[Opening Dataset section section]

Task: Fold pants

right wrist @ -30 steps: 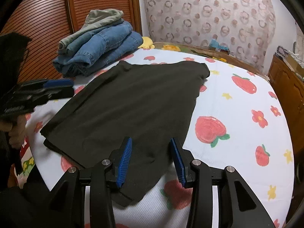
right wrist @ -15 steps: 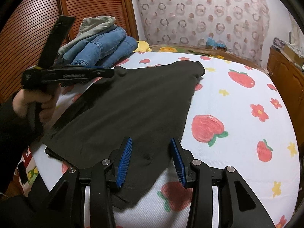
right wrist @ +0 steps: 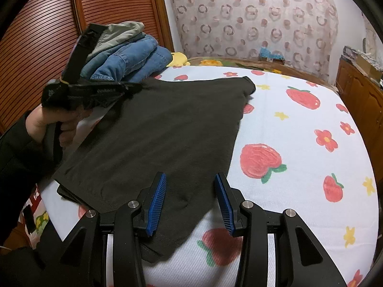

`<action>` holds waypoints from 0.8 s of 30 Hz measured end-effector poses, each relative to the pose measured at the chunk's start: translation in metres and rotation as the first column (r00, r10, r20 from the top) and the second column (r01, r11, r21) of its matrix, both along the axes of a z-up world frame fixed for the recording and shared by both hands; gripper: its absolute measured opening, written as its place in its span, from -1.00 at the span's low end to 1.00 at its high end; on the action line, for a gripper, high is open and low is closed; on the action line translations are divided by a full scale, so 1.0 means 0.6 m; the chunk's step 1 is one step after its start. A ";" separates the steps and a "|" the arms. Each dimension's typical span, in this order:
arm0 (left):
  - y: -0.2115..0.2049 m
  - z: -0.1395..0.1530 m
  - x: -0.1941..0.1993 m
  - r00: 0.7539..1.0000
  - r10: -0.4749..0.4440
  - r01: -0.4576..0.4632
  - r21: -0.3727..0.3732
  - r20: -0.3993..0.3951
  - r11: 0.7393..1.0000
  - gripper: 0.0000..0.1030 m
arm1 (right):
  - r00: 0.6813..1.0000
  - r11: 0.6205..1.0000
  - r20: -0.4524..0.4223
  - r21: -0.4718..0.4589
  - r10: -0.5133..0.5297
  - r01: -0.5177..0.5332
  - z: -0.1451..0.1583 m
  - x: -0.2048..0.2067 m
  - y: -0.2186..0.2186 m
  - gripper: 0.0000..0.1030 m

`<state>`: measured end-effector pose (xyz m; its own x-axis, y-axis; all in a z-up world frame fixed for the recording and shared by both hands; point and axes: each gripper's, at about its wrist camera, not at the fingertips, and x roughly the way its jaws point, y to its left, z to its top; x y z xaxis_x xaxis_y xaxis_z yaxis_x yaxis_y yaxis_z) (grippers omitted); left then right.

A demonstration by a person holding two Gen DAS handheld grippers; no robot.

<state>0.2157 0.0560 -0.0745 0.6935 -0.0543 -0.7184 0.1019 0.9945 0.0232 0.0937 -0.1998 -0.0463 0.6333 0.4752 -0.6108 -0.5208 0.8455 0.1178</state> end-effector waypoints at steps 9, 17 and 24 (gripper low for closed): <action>-0.010 0.020 -0.037 0.997 -0.068 0.069 -0.041 0.023 0.997 -0.29 | 1.000 1.000 0.004 0.018 -0.004 0.004 0.003 -0.001 -0.012 -0.15; -0.042 0.017 -0.115 0.987 -0.153 0.156 -0.084 0.041 0.984 0.14 | 1.000 1.000 0.015 0.011 -0.019 0.019 0.016 -0.038 -0.056 -0.15; -0.049 0.001 -0.167 0.984 -0.176 0.179 -0.137 0.032 0.974 0.15 | 1.000 0.999 0.013 -0.025 -0.020 0.020 0.022 -0.082 -0.073 -0.15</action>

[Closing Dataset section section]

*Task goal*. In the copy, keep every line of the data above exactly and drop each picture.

*Solution*.
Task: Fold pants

right wrist @ -30 steps: 
right wrist @ -15 steps: 
right wrist @ +0 steps: 

`<action>` holds waypoints from 0.8 s of 30 Hz measured end-effector poses, each relative to the pose measured at the chunk's start: translation in metres and rotation as the first column (r00, r10, r20 from the top) and the second column (r01, r11, r21) of its matrix, both along the axes of a z-up world frame fixed for the recording and shared by both hands; gripper: its absolute measured opening, written as its place in its span, from -1.00 at the span's low end to 1.00 at its high end; on the action line, for a gripper, high is open and low is closed; on the action line translations are divided by a full scale, so 1.0 means 0.6 m; the chunk's step 1 is one step after its start. A ";" separates the steps and a "|" the arms. Each dimension's typical span, in this order:
arm0 (left):
  - y: -0.2115..0.2049 m
  - z: -0.1395..0.1530 m
  - x: -0.1941..0.1993 m
  - r00: 0.7539..1.0000
  - r10: -0.4749..0.4440
  - r01: -0.4576..0.4632
  - r21: -0.3727..0.3732
  - r20: -0.3993..0.3951
  - r11: 0.7393..1.0000
  - gripper: 0.0000..0.1030 m
arm1 (right):
  - r00: 0.6813..1.0000
  - r11: 0.6205..1.0000
  - r20: -0.4524..0.4223
  - r21: -0.4718..0.4589
  - r10: -0.5133..0.5297
  - r01: -0.5177..0.5332
  - z: -0.1451..0.1583 m
  - x: -0.2048..0.2067 m
  - y: -0.2186..0.2186 m
  - gripper: 0.0000..0.1030 m

`<state>`: measured end-effector pose (xyz m; its own x-axis, y-axis; all in a z-up world frame fixed for the recording and shared by both hands; point and axes: each gripper's, at about its wrist camera, not at the fingertips, and x roughly the way its jaws point, y to its left, z to its top; x y z xaxis_x xaxis_y xaxis_z yaxis_x yaxis_y yaxis_z) (grippers omitted); left then right.

A demonstration by a person holding two Gen DAS handheld grippers; no robot.

<state>0.2157 0.0560 -0.0745 0.6935 -0.0543 -0.7184 0.1019 0.9945 0.0232 0.0937 -0.1998 -0.0463 0.6333 0.4752 -0.6108 -0.5208 0.8455 0.1178</state> end-effector waypoints at steps 9, 17 and 24 (gripper low for closed): <action>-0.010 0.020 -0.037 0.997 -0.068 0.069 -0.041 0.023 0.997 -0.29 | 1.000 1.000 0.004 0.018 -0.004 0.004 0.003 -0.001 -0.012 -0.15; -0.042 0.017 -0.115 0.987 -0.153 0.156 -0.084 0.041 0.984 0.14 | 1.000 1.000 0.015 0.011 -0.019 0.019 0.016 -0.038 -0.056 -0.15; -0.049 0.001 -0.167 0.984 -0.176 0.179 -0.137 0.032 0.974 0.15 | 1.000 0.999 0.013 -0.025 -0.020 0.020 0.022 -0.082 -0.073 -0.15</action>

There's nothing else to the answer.